Smash_ A Stepbrother MMA Romance(121)
I felt a stab of horror. “What did you do?”
“I got a job, Becca. I started out slow, doing just a few runs, but the money was too fucking good. I hike out into Canada, meet some guy in a campground, and hike back over the border the next day. I meet up with Thom and his boys, make the exchange, and get paid. It’s so fucking easy and scary and I’m good at it, as much as I hate it.”
“That’s what Lindsey keeps talking about?”
“Your pill-head friend should keep her mouth shut, but yeah. I’ve been smuggling drugs from Canada for the mob. Every single penny I’ve made has gone to paying for Cora’s medical bills, and if it weren’t for this job we’d be out on the streets.”
When he finished talking, he took another deep breath and then stood up. He walked over to the refrigerator and grabbed another beer, cracking it open. I stared at him, shocked into silence, not even slightly sure what I felt about what he was telling me.
Reid, involved with the mob and smuggling drugs? That was so far removed from the guy I thought I knew, the danger-loving but still inherently good person that I had spent so much time with.
“How long?” I asked.
“A while. Years.”
“Does your mom know? Does my dad?”
“Like I said, they probably have their suspicions.”
“Are you still doing it?”
He didn’t respond, just took a deep drink of his beer.
“Are you still doing it?” I repeated, desperately hoping he would say no, no, of course not, he only did it for Cora and was putting that all behind him.
“Yes,” he said, his face impassive.
I felt like I could barely breathe. I felt like the walls were turning dark and like I was about to fall out of my chair. I stood up, feeling a little unsteady. For some reason I had to get out of there, couldn’t look at his perfect, beautiful face, his criminal face. He was part of the problem in our town. He was the source of all the pills that were ruining lives. He was the reason Lindsey was a pill head, or whatever he wanted to call her. Reid, the guy that gave me the best orgasm of my life, was a drug smuggler.
I lurched my way out of the kitchen, afraid that if I spoke I’d say something I’d regret, or maybe I’d vomit, or both. He watched me leave but didn’t say a word.
I ran upstairs and slammed my bedroom door behind me, locking the handle. I didn’t know why I did that. I knew Reid wouldn’t hurt me, but suddenly he was a menacing figure in my life. He was Reid but he was also a criminal, a smuggler.
I wanted to hide. I felt like a coward. I wanted to make him quit.
As I lay in my bed staring at the ceiling, trying to get a grip, I knew that something had changed between us even more than it already had.
Chapter Fourteen: Reid
I hated the look in her eyes as she left the kitchen. That look haunted me as I finished off my beer and found where I had dropped my pack.
I didn’t want to tell Becca, but the weight of the lie was too much. I could have kept lying to my mom and Jack, but Becca deserved better. At least I wanted to give Becca better.
They always say that the truth will set you free, but in my case the truth only seemed to make things worse. Still, if she was going to be mine, it had to be for real. I couldn’t trick her into wanting me by lying about who I was and what I did to make money.
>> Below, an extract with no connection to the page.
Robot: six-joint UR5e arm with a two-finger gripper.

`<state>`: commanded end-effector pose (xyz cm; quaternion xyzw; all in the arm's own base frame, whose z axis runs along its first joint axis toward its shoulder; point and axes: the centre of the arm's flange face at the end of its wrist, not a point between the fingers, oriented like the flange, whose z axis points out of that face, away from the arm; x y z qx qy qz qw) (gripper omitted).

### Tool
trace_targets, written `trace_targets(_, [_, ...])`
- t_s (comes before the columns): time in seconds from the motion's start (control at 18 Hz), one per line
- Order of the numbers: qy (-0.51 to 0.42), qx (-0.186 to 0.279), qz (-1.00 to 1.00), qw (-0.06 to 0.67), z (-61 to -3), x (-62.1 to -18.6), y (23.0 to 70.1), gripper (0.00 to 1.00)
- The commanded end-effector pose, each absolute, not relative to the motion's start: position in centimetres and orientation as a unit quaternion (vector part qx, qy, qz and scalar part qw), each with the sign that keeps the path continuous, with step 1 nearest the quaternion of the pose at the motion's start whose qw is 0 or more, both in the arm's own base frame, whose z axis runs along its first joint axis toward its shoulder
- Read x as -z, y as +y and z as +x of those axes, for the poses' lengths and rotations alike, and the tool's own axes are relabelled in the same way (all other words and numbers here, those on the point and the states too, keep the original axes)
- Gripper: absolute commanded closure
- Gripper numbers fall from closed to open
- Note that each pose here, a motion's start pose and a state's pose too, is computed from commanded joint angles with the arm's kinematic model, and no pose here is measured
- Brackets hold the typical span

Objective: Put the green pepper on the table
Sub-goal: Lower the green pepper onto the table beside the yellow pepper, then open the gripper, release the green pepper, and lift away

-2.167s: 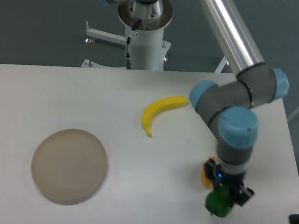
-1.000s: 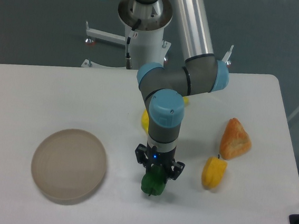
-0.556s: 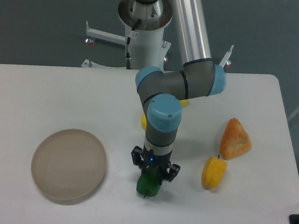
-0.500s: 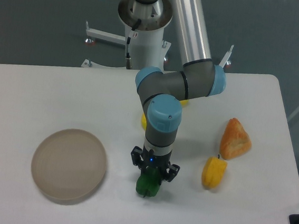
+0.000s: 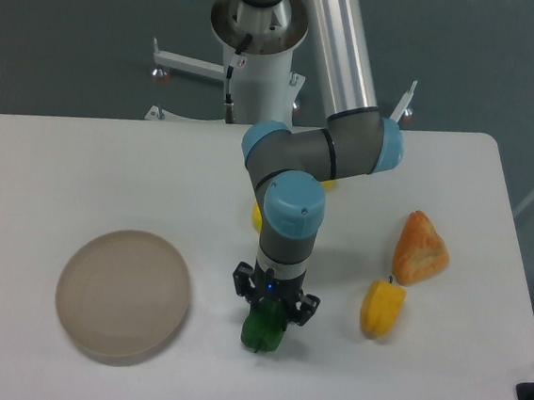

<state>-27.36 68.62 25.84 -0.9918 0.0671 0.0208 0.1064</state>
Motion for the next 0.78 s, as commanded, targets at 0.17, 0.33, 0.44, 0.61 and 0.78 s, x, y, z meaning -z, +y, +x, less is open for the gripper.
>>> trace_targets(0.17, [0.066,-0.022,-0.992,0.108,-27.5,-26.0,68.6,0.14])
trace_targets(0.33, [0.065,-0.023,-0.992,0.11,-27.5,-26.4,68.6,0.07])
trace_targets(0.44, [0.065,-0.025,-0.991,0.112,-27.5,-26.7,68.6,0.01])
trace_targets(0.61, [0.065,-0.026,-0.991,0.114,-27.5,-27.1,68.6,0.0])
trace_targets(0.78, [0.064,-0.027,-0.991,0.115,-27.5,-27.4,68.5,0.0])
I pulled open my pack and dug down toward the bottom. The gun’s grip felt good in my hand as I pulled it out of the pack and hefted its weight. Cora had given it to me for my sixteenth birthday, back when I had started hiking for real. It was an old .38 caliber handgun, something my dad apparently used to carry around for protection from bears. I always kept it handy when I did my Canadian hikes, though I had never had to pull it out of the pack. Besides, it was shoved down at the bottom so deep that by the time I dug it out it would be too late.
I slipped the gun into my waistband and pushed out the front door. Anger and disappointment were warring for control of my emotions, but I couldn’t let myself give in to either.
There was only one option. I wanted Becca, wanted her more than I’d ever wanted something before, but I had to get out. I had no other choice.
I started the truck and drove. My mind wandered over the events of the last few days, and although I should have been absolutely exhausted, for some reason I felt awake and wired. My mind was buzzing as I headed north, away from town, with no real destination in mind. I just wanted to drive, to be moving, and to be away from Becca. I couldn’t stand staying in that house while that look still lingered in the air.
As I made a left onto a dirt road, it suddenly dawned on me where I was headed. Almost as if on autopilot, I was only about a half mile from the shitty trailer Thom called home. He was my direct link to the mob, though he was about as low level as it got. At first, I thought he had been some big shot, but as time went on it became clear that he was only involved because the Canadians needed an American dumb enough to be their fall guy in case anything went wrong on our side.